But I’m fairly certain it was in this one (or one of the estate sale cigar boxes I unpacked around the same time) that had a little wrapped bundle of steel boning.

I thought that the wrapper might have been a quilt square for a crown pattern…

zippity-pocket

…but it ended up being a very sweet scalloped pocket either made for something, or removed from something.

(I don’t know what I’ll do with either yet – I can’t see myself ever using boning, but the pocket will go with my little collection of vintage fabric I’m loath to cut into and/or sew, but it’s mostly scraps anyway so maybe a quilt will come of it one day…)

zippity-more zippers

And the zippers made their way into my stash of packaged zippers…

zippity-zippers

…and wad of unpicked loose zippers.

I love the old zippers with nods to art deco design, sturdy teeth and strong but faded cotton.

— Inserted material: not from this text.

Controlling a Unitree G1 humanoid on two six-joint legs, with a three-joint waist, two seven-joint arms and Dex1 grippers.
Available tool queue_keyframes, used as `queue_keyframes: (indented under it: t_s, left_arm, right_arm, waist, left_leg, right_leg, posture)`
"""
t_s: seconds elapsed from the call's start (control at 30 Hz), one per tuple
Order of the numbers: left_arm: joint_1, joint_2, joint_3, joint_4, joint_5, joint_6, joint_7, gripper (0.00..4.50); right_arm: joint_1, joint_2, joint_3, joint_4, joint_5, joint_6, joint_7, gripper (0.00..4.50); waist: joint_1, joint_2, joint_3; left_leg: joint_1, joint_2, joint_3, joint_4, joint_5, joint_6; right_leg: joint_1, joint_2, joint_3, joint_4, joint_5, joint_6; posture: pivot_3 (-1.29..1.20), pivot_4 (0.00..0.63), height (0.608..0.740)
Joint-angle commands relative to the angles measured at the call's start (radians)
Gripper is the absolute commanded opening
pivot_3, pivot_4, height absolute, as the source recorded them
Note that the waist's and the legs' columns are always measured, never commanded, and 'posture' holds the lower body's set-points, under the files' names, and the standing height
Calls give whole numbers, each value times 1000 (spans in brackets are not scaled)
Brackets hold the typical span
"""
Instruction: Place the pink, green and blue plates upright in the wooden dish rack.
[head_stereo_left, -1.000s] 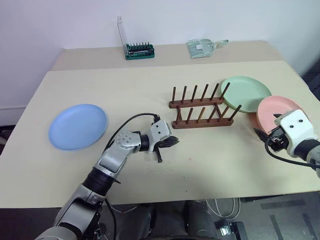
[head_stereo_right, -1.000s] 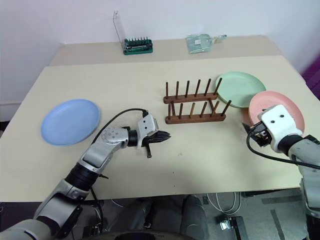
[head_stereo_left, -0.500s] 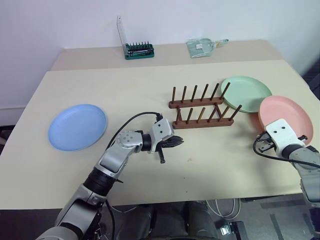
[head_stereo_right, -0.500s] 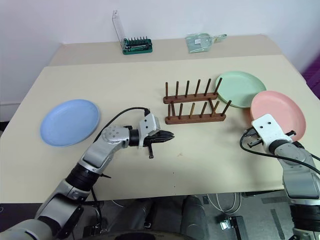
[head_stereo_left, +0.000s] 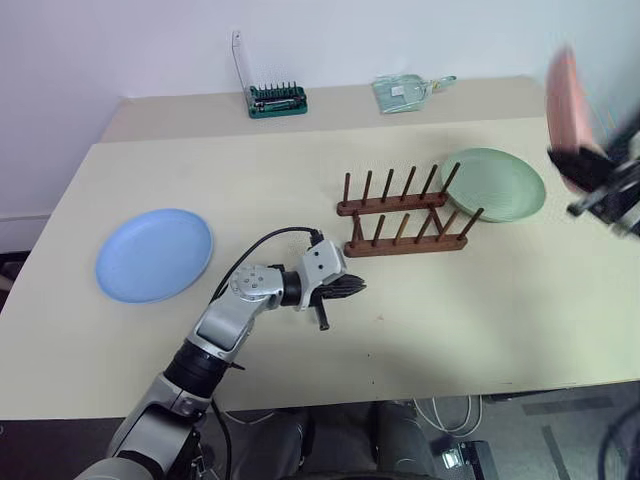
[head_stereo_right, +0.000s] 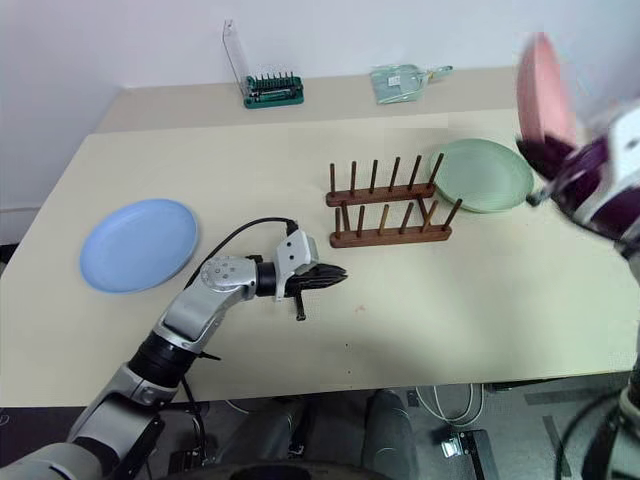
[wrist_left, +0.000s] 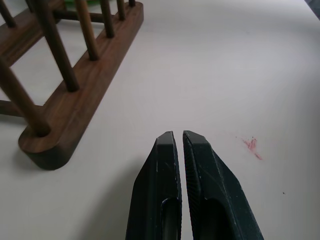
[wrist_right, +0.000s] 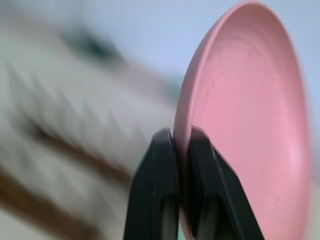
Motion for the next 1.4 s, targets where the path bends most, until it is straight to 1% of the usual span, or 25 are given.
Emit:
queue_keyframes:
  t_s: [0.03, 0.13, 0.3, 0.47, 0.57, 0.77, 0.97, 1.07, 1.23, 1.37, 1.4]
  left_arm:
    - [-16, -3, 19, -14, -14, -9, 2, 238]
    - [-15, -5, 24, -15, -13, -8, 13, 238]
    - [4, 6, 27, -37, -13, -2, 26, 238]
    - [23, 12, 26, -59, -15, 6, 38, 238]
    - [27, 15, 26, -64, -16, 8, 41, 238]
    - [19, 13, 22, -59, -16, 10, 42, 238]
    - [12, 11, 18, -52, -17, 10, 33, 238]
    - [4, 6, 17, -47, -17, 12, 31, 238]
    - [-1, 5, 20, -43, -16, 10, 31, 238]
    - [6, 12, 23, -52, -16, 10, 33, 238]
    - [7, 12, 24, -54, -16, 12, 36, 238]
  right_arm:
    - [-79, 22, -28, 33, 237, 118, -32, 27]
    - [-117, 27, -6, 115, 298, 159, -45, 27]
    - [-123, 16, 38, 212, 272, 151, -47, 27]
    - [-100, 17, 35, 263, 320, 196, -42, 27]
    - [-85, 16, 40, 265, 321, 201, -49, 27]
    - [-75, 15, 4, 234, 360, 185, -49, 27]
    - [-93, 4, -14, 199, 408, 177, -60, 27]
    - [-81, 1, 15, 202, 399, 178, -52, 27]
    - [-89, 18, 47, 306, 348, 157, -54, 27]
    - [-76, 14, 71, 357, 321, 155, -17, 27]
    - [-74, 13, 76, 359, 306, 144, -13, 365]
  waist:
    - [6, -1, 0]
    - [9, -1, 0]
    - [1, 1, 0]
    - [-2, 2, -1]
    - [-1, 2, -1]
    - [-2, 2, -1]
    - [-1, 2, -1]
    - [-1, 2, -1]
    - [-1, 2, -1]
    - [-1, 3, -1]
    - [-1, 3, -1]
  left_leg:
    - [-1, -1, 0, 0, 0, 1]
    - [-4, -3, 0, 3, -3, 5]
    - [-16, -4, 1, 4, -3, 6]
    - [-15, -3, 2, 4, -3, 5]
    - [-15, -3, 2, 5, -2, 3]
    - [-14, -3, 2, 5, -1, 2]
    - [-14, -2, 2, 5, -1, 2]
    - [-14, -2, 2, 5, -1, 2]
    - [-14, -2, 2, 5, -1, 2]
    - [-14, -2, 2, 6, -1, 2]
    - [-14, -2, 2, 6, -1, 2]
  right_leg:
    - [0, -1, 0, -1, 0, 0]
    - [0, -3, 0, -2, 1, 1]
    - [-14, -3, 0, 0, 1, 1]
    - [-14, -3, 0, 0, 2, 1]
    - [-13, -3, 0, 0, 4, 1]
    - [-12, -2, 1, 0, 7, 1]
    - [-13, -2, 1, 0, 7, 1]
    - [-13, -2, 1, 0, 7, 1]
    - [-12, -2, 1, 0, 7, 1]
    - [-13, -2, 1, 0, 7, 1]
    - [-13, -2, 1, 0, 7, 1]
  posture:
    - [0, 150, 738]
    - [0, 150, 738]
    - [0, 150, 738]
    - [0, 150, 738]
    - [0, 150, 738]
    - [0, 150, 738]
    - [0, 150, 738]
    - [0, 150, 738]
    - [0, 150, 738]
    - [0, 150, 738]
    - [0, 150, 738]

I do re-use the old (used and new) zippers for bags and the very occasional skirt, but I’m doubtful I’ll ever make much of a dent in the small stash – mostly the more delicate garment ones. I’m also on the fence about artistic use of them – like buttons, they can appear very “crafty” – I don’t have a desire to make zipper roses and things. Sometimes they can look interesting as trims and whatnot, but not on bags where they can be grabby or scratchy against a bare forearm.

But first, more research on that basket…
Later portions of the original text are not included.